= Work to complete =
Below are records with pictures. Reproduce exactly the lines from the line with "Hi there — would you mind finding the dark beaded" to the line with "gripper left finger.", inclusive, and leave each picture out.

= Input for this task =
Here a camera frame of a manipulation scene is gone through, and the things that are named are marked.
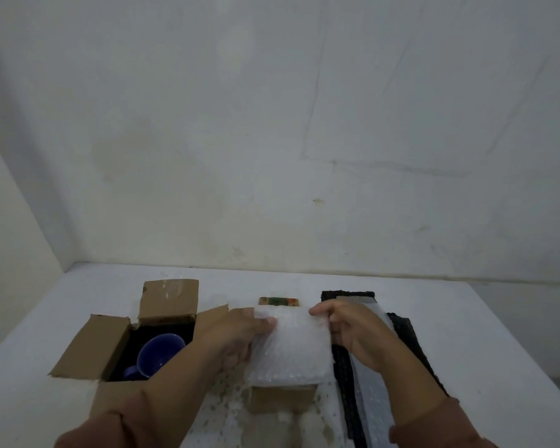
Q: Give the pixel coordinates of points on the person's left forearm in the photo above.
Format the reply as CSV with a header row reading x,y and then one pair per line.
x,y
158,405

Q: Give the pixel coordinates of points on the small colourful printed box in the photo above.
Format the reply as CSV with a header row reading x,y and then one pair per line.
x,y
280,301

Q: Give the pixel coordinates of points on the open brown cardboard box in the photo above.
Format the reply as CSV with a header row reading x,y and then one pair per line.
x,y
98,347

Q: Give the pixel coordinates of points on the person's right forearm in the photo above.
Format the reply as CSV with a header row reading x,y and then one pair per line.
x,y
424,401

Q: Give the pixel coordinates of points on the white bubble wrap sheet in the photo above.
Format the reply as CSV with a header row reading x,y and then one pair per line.
x,y
294,349

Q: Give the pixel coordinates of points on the small brown cardboard box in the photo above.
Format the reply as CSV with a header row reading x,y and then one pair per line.
x,y
280,398

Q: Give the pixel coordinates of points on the person's right thumb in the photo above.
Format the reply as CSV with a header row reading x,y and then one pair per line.
x,y
336,331

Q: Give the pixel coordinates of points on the blue ceramic mug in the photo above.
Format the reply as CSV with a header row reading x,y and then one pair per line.
x,y
161,354

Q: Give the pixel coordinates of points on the black foam sheet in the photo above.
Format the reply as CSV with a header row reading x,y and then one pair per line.
x,y
347,296
415,349

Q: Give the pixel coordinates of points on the person's right hand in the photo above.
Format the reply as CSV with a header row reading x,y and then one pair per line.
x,y
364,335

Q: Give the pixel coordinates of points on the person's left hand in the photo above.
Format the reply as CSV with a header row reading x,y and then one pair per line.
x,y
228,333

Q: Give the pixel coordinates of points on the clear bubble wrap sheet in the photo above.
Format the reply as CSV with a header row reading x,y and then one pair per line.
x,y
224,419

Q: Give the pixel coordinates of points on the person's left thumb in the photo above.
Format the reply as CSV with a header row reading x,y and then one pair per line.
x,y
266,325

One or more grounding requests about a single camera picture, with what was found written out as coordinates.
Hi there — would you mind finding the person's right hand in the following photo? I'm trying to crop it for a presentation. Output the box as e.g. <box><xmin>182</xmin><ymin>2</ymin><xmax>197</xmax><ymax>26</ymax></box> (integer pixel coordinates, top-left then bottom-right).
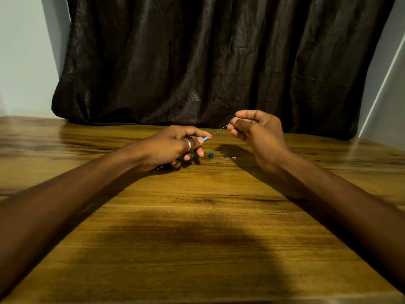
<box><xmin>227</xmin><ymin>110</ymin><xmax>292</xmax><ymax>174</ymax></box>

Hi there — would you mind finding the person's left hand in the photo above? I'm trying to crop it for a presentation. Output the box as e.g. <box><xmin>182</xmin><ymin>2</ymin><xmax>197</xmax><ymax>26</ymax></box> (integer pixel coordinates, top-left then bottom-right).
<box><xmin>138</xmin><ymin>125</ymin><xmax>212</xmax><ymax>170</ymax></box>

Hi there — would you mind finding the thin metal beading needle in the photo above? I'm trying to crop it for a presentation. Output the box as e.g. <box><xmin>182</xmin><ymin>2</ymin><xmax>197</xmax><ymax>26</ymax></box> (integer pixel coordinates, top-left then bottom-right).
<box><xmin>211</xmin><ymin>123</ymin><xmax>232</xmax><ymax>136</ymax></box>

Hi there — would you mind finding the person's right forearm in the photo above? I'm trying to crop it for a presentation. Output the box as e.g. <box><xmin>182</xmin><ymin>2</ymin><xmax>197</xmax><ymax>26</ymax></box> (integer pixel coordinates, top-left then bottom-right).
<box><xmin>269</xmin><ymin>149</ymin><xmax>405</xmax><ymax>293</ymax></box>

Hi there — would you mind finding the person's left forearm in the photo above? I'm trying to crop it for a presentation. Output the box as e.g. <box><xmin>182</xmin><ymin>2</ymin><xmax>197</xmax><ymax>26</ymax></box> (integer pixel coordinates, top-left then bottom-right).
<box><xmin>0</xmin><ymin>142</ymin><xmax>149</xmax><ymax>298</ymax></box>

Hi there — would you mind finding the dark brown curtain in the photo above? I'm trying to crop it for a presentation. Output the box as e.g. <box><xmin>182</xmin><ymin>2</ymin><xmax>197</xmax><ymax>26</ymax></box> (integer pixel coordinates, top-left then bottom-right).
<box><xmin>51</xmin><ymin>0</ymin><xmax>397</xmax><ymax>140</ymax></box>

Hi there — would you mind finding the dark beaded string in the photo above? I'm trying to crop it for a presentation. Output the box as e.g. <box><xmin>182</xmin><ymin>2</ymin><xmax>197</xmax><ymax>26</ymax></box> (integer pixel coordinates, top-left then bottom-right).
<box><xmin>153</xmin><ymin>154</ymin><xmax>200</xmax><ymax>172</ymax></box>

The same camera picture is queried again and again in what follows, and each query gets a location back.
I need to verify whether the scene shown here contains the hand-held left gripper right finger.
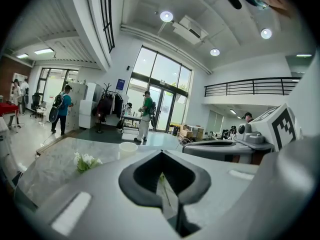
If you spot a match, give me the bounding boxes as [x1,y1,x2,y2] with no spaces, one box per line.
[162,149,260,238]

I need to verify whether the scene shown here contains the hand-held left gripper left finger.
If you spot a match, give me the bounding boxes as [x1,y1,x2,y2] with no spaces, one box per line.
[34,149,184,240]

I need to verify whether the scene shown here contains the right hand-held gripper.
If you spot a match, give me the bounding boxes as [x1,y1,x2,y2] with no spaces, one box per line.
[182,103,300,165]

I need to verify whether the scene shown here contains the white flowers bunch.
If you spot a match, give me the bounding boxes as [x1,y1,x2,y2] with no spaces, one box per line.
[73,151,173,208]

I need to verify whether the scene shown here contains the cream vase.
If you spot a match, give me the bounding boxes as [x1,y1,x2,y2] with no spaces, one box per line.
[119,141,139,160]

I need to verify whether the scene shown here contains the pile of cardboard boxes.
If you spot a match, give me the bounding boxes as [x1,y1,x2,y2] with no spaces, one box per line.
[179,124,205,138]

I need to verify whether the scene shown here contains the grey marble table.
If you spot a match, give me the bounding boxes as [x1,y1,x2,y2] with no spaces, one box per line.
[14,136,186,217]

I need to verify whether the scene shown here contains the black mezzanine railing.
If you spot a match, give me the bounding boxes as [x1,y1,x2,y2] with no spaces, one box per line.
[204,76,302,98]
[97,0,116,54]

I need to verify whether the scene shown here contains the white side table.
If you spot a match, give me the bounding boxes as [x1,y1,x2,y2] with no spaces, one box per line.
[121,102,145,135]

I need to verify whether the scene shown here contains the white cabinet stack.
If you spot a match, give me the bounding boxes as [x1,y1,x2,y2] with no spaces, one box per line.
[78,82,104,130]

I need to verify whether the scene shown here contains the black coat rack with clothes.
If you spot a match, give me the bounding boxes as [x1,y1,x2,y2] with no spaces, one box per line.
[95,82,130,134]

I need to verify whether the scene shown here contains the large glass entrance window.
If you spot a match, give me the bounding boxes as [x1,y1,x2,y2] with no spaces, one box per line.
[125,45,193,133]

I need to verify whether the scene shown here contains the grey metal locker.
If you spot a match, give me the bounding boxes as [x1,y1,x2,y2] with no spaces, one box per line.
[65,81,89,132]

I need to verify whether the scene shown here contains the black office chair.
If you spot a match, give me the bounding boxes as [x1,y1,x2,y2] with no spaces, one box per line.
[29,92,43,119]

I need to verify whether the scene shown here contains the white ceiling air conditioner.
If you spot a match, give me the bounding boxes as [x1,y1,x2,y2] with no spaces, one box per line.
[172,15,210,45]

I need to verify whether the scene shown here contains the black wire basket stand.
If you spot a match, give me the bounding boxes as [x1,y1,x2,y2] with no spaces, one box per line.
[175,130,199,150]

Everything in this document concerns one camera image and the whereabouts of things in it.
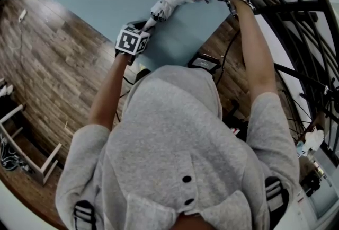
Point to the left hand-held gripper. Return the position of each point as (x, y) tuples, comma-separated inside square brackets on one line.
[(129, 42)]

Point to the white patterned umbrella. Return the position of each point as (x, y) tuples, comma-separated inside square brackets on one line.
[(169, 2)]

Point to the person's left forearm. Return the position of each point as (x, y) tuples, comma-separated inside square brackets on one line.
[(108, 91)]

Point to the person's right forearm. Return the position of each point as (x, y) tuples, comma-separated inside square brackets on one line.
[(255, 59)]

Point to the black device with display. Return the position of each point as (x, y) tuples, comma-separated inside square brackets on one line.
[(204, 62)]

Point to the black metal rack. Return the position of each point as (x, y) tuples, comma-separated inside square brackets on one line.
[(304, 46)]

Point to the white power strip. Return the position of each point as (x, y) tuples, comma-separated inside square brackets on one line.
[(22, 15)]

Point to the grey hooded sweatshirt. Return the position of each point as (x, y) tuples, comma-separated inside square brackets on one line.
[(172, 149)]

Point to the white crumpled bag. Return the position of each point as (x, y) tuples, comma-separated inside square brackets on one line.
[(314, 139)]

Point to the white wooden frame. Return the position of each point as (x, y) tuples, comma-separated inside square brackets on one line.
[(31, 154)]

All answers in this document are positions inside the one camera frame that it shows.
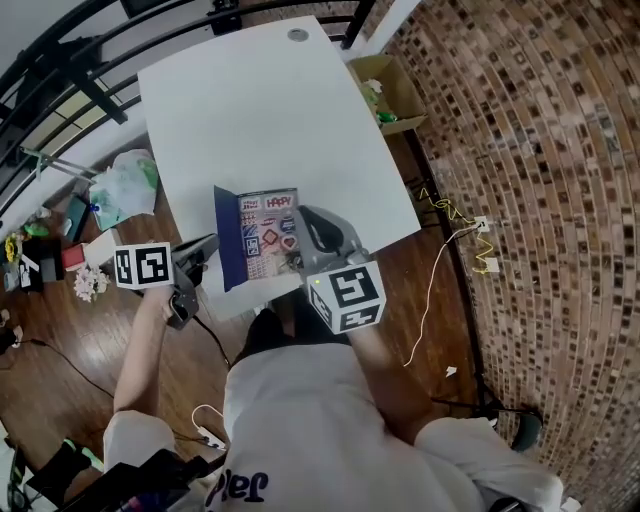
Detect yellow coiled cable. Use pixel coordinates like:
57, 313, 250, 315
419, 187, 494, 275

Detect white power strip cable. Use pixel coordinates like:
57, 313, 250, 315
191, 403, 226, 431

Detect white flower bunch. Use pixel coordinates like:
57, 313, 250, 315
73, 267, 111, 303

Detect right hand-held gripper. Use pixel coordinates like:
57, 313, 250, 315
297, 204, 387, 335

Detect black equipment bag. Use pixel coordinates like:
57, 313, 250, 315
24, 439, 211, 512

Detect purple sticker book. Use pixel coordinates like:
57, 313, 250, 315
213, 184, 306, 294

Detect person's left hand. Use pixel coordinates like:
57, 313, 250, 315
142, 287, 175, 322

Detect white box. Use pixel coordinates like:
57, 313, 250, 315
84, 228, 119, 266

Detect teal paper bag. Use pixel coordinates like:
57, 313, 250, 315
89, 184, 129, 232

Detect metal rod tool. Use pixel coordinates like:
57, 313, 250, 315
19, 147, 101, 182

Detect person's left forearm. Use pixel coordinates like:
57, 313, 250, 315
112, 304, 169, 416

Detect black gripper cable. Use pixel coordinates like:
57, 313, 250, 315
192, 314, 234, 369

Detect black floor cable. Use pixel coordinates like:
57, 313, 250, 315
19, 338, 116, 401

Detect white table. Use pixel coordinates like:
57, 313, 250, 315
137, 14, 422, 321

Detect person's white shirt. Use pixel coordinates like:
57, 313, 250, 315
102, 342, 564, 512

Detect person's right forearm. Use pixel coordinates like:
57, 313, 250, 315
347, 324, 436, 446

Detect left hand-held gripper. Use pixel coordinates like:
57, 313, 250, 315
113, 233, 221, 331

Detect person's black trousers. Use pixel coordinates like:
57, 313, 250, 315
244, 287, 351, 356

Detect white power strip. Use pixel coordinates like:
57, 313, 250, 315
197, 424, 227, 450

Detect long white cable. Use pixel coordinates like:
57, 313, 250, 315
402, 227, 481, 368

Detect black metal railing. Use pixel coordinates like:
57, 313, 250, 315
0, 0, 377, 211

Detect cardboard box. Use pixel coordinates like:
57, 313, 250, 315
347, 53, 429, 136

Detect black box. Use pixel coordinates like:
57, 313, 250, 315
19, 239, 64, 291

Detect white plastic bag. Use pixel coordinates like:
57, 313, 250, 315
102, 148, 160, 217

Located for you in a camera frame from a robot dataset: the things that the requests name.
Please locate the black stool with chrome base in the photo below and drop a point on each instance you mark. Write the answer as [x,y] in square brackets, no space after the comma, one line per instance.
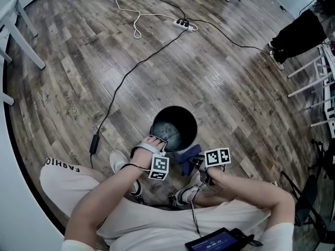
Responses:
[172,199]

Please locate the white table frame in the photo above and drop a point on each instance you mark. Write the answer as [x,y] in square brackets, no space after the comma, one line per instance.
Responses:
[306,88]

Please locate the person's left hand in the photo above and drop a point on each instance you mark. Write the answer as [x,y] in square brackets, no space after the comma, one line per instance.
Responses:
[142,161]

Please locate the person's right forearm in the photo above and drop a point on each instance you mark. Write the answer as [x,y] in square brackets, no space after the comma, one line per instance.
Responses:
[248,189]

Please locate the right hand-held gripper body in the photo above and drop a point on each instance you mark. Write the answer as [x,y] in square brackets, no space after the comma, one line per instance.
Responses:
[217,157]

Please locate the person's right white sock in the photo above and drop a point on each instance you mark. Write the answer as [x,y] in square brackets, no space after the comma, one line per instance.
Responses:
[183,195]

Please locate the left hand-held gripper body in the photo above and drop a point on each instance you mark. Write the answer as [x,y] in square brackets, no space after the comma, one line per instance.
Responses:
[159,167]

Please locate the dark blue cloth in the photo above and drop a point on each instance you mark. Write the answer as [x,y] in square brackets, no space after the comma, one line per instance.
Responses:
[189,166]

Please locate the person's right white shoe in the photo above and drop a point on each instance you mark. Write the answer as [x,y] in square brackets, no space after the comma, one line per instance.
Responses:
[195,184]

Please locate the person's left forearm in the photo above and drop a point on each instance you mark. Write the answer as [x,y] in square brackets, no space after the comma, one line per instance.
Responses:
[102,200]

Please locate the black power adapter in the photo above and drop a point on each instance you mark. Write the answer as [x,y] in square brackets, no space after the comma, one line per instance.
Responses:
[94,144]

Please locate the black round bucket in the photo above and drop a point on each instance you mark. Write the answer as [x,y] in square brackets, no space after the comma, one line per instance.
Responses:
[180,121]

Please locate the black stand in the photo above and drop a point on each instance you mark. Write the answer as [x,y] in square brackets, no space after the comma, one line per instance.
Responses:
[329,161]

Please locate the person's right leg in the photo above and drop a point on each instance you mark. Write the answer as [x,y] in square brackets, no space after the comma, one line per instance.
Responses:
[217,199]

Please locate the person's white shirt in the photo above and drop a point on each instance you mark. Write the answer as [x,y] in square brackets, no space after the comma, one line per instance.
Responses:
[277,237]

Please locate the black folding chair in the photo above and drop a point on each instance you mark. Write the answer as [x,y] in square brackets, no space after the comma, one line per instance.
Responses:
[306,205]

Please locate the black screen device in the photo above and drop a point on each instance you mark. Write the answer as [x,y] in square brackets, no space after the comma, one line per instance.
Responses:
[214,242]

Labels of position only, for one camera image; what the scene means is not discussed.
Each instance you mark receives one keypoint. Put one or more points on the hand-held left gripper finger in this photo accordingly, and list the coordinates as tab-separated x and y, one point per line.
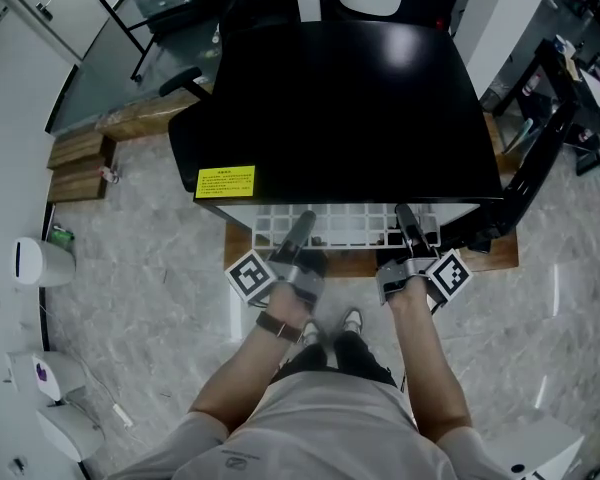
300	233

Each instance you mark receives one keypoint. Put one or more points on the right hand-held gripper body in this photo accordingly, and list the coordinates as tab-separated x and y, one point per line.
405	270

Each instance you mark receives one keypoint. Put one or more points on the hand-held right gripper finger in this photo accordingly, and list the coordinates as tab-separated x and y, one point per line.
412	230

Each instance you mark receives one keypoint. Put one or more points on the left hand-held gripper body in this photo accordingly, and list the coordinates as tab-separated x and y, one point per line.
305	278

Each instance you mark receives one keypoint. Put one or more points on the black mini fridge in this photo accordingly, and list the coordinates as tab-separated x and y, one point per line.
340	108

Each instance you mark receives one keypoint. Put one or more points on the person's right forearm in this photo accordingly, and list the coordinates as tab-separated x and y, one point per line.
430	358

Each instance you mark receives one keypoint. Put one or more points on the person's left forearm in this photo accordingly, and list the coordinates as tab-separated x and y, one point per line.
240	383

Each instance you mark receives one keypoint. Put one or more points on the person's left hand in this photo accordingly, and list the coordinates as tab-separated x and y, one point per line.
287	305

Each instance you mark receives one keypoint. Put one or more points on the dark wrist watch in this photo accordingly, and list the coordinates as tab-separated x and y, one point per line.
280	327

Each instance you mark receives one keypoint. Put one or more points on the person's left shoe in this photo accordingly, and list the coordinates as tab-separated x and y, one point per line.
311	333

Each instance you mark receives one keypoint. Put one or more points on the person's shoe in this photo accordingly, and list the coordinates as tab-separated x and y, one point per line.
311	333
352	320

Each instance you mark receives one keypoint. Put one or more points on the person's right shoe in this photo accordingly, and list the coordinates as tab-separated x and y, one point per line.
352	320

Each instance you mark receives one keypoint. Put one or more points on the wooden table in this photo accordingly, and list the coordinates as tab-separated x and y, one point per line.
490	258

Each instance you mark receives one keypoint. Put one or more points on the person's black trousers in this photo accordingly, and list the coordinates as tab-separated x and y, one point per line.
355	358

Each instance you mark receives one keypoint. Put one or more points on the black office chair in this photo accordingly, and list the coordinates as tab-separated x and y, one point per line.
190	138

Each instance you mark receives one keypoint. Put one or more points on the person's light grey shirt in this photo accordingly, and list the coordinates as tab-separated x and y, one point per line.
330	428

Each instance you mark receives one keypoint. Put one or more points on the small bottle with red cap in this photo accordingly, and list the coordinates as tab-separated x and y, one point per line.
111	174

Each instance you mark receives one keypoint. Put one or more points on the black side table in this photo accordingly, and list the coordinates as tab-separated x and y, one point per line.
560	80

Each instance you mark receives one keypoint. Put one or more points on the white panel with black marks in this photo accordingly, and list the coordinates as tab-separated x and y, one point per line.
540	443

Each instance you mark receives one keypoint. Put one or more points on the whiteboard on black stand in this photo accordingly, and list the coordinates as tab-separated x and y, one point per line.
136	76

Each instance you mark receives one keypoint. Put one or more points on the white power strip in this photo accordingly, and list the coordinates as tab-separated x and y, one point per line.
122	415

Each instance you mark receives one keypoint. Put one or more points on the wooden steps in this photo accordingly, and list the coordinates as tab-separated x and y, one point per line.
77	165

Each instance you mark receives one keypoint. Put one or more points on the green bottle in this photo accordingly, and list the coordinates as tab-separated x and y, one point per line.
62	235

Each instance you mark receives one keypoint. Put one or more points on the white mug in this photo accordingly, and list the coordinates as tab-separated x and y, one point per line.
562	44

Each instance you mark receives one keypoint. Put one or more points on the white cylindrical bin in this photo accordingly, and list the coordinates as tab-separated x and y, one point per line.
45	263

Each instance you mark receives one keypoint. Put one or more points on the white device with purple sticker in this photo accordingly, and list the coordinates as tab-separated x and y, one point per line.
55	373

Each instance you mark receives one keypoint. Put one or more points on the plain white device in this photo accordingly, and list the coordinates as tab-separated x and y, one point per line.
70	433

= Exercise solution =
Hi there — would you mind finding the dark beaded string in the photo above? I'm trying to crop it for a presentation. Output the box as e.g. <box><xmin>182</xmin><ymin>2</ymin><xmax>197</xmax><ymax>26</ymax></box> (integer pixel coordinates, top-left then bottom-right).
<box><xmin>153</xmin><ymin>154</ymin><xmax>200</xmax><ymax>172</ymax></box>

The same camera picture is queried again and again in what follows, and each query gets a location back.
I need to verify whether the scene shown here contains the hand-held left gripper right finger.
If you spot a match, give me the bounding boxes as [x1,y1,x2,y2] with no spaces, one box per line.
[162,149,260,238]

I need to verify whether the scene shown here contains the hand-held left gripper left finger.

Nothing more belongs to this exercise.